EXCERPTED DATA —
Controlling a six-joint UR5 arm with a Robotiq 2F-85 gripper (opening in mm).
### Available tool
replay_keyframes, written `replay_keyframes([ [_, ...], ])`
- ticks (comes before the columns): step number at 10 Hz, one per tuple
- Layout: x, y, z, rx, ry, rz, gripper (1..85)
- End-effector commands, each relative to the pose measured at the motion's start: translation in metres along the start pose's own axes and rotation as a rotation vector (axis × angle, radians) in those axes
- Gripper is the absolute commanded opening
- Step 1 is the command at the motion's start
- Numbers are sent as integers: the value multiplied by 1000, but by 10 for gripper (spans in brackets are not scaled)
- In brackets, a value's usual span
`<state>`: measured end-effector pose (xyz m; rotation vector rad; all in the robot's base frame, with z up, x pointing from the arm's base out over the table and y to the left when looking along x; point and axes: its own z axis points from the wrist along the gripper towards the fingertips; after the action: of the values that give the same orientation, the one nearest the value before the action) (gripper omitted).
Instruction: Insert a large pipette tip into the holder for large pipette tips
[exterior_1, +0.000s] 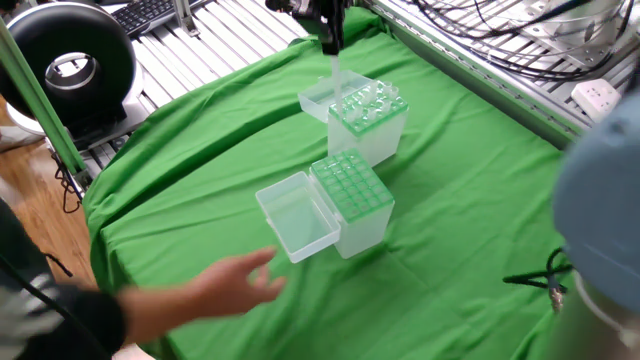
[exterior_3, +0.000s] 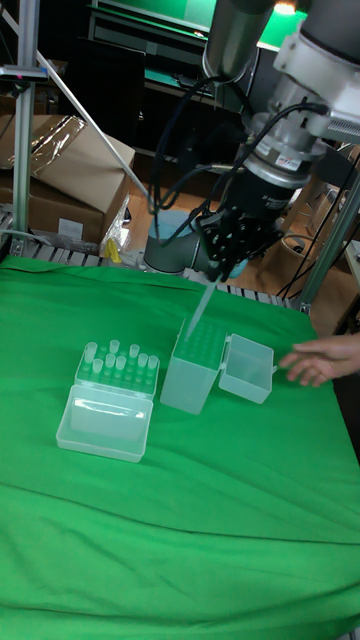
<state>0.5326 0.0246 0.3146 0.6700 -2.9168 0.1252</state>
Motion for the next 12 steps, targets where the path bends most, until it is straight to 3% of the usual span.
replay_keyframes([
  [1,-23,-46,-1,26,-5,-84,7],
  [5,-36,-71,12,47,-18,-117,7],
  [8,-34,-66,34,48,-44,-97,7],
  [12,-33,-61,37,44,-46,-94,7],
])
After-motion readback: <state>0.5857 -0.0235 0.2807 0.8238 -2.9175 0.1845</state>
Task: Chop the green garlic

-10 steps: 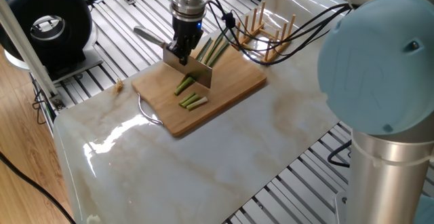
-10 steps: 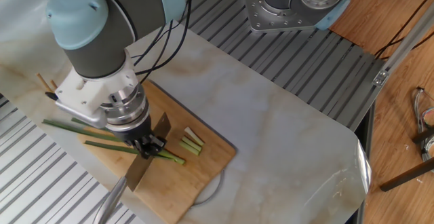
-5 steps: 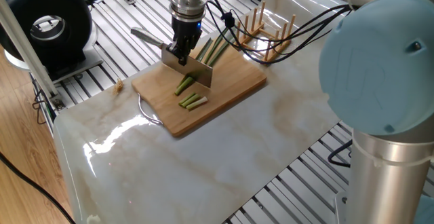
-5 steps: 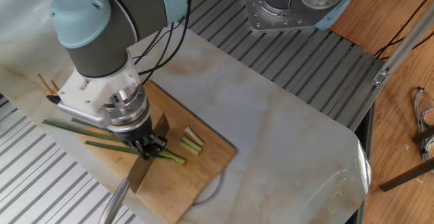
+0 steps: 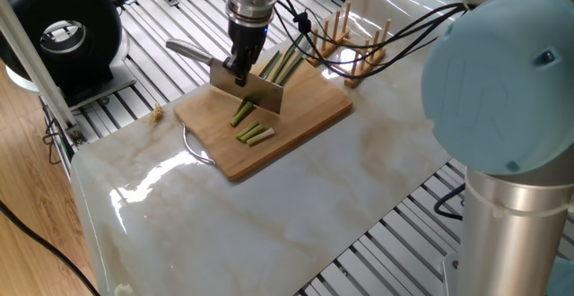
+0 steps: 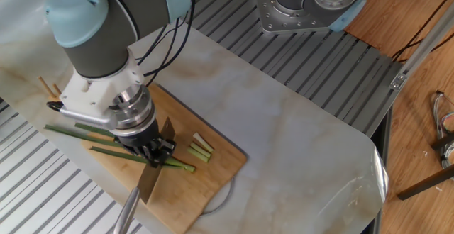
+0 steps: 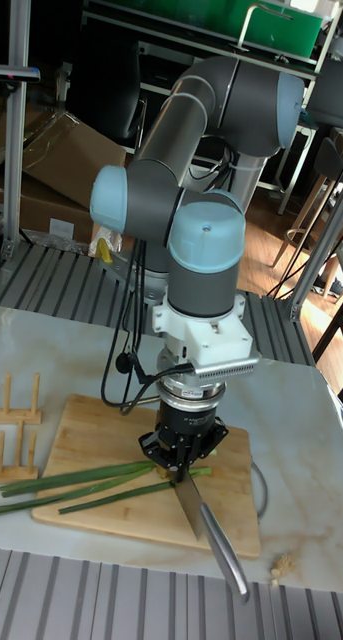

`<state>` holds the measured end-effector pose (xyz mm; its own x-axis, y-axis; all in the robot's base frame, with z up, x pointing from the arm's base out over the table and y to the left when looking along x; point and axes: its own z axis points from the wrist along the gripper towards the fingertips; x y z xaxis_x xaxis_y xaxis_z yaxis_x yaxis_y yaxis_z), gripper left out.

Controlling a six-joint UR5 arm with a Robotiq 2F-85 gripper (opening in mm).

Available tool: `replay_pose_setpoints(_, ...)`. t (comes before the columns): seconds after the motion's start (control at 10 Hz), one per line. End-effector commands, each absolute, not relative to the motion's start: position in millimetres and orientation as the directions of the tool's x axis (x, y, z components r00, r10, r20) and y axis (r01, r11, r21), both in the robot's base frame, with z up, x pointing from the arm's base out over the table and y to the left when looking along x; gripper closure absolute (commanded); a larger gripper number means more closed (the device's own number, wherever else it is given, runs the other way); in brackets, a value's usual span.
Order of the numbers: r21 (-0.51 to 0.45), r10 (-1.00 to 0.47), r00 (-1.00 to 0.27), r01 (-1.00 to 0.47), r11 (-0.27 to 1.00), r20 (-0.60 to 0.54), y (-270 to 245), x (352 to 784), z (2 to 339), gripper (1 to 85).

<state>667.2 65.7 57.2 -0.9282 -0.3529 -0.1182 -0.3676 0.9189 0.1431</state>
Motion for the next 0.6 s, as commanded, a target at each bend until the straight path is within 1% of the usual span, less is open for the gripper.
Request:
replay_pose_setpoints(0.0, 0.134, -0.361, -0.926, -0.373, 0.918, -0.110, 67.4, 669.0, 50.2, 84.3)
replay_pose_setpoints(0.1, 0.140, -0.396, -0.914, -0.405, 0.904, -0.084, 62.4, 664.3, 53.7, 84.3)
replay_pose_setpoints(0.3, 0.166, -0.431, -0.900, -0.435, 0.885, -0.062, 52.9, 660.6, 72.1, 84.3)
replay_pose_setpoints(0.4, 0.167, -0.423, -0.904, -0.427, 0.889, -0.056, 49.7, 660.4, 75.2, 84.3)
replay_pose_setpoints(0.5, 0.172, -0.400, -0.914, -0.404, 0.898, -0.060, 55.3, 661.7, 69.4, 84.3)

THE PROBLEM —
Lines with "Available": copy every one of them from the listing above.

TASK RESPONSE —
### Available tool
Available tool: `replay_pose_setpoints(_, ...)`. t (comes before the columns): seconds after the motion's start (control at 10 Hz), one per line. End-effector commands, each absolute, not relative to the motion's start: position in millimetres and orientation as the directions of the tool's x axis (x, y, z components r00, r10, r20) and y axis (r01, r11, r21), both in the robot's base frame, with z up, x pointing from the arm's base out over the table and y to the left when looking along x; gripper closure absolute (commanded); a larger gripper number means more closed (the device's own number, wherever else it is given, runs the other way); in brackets, a value's usual span.

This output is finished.